Saturday, November 7, 2015

Mark Thoma — 'Economic Policy Splits Democrats'


Third Way-New Democrat-Establishment-Clintonites versus Progressives uniting behind Bernie Sanders and Elizabeth Warren aka elitism versus populism.

Both the Republican and Democratic Parties are fracturing.
So, should I adopt a message I don't think is true because it sells with independents who have been swayed by Very Serious People, or should I say what I believe and try to convince people they are barking up the wrong tree? (For the most part anyway, I believe both the technological/globalization and institutional/unfairness explanations have validity -- but how do workers capture the gains Third Way wants to create through growth and wealth creation without the bargaining power they have lost over time with the decline in unionization, threats of offshoring, etc.? That's the bigger problem.) It is unfair when, say, economic or political power redirects income away from those who created it to those who did not (I am using the normative equity principle that each person has a right to keep what he or she produces, to reap what they have sowed, and I have little doubt that workers have been paid less than their productivity, and those at the top more. That's unfair, and redirecting income -- redistributing if you will -- to those who actually earned it is not harmful. It is just, and it creates the correct economic incentives). Wealth creation/growth has not been the biggest problem over the last four decades (i.e. since inequality started to increase), it is how the gains have been distributed. I'd rather convince people of the truth that more growth and more wealth creation won't solve the problem if we don't address workers' bargaining power at the same time than gain their support by patronizing their views. In the meantime redistributing income from those who didn't earn it to those who did can serve as a temporary solution until we get the more fundamental underlying problems fixed (e.g. level the playing field on bargaining power between workers and firms).….
The answer is not dealing with the issue because it is "unpopular"(owing to elite propaganda) but through explanation.
Maybe politicians have to tell people what they want to hear, I'll let them figure that out, but I will continue to call it as I see it even if "independents and moderate voters are more anxious than they are angry about these changes." That won't change if we play into those anxieties instead of explaining why new approaches are needed, and explaining how they will benefit from a system that does a better job of rewarding hard work instead of ownership, connections, and power.
It's HRC's election to lose at this point. If she wins (and likely serves two terms), the Democratic Party should be toast by then, if the whole world is not toasted by nuclear war in the meantime.

Economist's View
'Economic Policy Splits Democrats'
Mark Thoma | Professor of Economics, University of Oregon

1 comment:

Ignacio said...

The problem is that the top quintiles of the population is neoliberal. The managerial class, the professional class providing highly specialized services, middle-top services/industry executives, etc.
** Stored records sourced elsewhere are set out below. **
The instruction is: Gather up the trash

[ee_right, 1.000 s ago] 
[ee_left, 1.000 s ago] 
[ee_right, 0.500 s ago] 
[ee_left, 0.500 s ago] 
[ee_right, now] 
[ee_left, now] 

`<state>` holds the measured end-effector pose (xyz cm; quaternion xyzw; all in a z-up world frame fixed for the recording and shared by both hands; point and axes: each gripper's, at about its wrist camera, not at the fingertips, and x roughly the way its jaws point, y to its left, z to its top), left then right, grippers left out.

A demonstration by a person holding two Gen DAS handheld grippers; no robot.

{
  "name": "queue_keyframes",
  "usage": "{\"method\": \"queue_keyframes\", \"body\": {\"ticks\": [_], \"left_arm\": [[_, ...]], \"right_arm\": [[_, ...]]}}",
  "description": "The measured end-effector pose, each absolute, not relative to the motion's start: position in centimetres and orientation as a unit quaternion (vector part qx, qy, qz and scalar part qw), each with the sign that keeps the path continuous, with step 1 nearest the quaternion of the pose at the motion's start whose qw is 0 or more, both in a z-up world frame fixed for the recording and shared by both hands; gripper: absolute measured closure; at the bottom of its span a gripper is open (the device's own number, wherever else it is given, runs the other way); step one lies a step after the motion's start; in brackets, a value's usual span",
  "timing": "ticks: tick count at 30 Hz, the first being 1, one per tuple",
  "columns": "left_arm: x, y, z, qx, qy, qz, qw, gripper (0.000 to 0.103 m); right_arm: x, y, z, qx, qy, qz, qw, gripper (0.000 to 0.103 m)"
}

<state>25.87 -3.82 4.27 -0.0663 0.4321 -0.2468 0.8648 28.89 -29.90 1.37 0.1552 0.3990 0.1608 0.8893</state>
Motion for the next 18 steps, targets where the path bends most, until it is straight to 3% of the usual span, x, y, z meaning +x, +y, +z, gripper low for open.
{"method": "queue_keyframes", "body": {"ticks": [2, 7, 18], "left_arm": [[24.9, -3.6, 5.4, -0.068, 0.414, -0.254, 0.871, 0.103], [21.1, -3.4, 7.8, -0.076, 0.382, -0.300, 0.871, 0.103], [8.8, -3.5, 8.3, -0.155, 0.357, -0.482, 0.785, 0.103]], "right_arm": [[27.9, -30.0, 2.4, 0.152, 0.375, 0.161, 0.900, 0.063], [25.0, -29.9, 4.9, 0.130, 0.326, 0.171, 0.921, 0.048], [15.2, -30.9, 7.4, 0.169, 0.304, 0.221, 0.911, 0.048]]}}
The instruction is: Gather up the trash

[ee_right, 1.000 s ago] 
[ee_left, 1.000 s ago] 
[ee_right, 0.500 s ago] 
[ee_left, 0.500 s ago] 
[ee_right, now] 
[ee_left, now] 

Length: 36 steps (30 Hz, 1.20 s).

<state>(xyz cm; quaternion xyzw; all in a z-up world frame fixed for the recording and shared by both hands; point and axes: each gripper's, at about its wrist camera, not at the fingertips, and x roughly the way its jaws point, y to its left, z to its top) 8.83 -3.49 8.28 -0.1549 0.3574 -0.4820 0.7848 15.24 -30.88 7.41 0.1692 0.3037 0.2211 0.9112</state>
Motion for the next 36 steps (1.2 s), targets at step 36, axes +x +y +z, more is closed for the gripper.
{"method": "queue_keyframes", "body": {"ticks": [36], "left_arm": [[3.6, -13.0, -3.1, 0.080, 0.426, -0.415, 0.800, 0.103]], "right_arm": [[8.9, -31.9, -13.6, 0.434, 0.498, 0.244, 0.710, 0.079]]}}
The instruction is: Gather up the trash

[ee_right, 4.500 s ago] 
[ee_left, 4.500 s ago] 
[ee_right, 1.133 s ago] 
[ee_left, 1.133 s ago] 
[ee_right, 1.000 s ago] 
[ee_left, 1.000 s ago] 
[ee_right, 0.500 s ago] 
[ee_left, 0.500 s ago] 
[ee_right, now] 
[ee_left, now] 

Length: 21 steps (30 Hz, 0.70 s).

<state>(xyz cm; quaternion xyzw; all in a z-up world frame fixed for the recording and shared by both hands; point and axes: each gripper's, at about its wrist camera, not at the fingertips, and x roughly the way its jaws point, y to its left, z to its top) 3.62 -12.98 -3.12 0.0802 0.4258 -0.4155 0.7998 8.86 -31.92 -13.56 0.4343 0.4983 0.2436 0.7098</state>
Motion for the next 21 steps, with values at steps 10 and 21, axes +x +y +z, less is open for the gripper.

A part of the urban classes etc. This is a class who has the numbers to influence political outcomes that the elites (for whom they usually work for, but actually more times than not don't like) lack (this is why Koch's and Peterson-types have repeatedly failed to influence policy), numbers matter; but also have the connections, networks and economic power to yield the results and outcomes they want. They are the empowering class and the one who sets the rules and dictates the law, we are talking about 20%-30% of the population, whose agenda sometimes aligns and sometimes doesn't with the 1%-0.1%.

Those are the 'establishment' voters, the 'third way', the ones voting for the Bushes and the Clintons, etc. They ARE neoliberalism. All this while the 'outsiders' don't bother to mobilize. Then there is this massive media spinning, where the political landscape is painted as something it is not: the majority of the population is to the furthermost left of what politicians offer them, but the big scare tactics of the political parties and the corporate media muppets moves the voters back to the right even when they don't really think like that.

Until either the former neoliebral class gets screwed, or the underclasses are empowered by education and/or mobilized, the hope for real change is low no matter who is the president.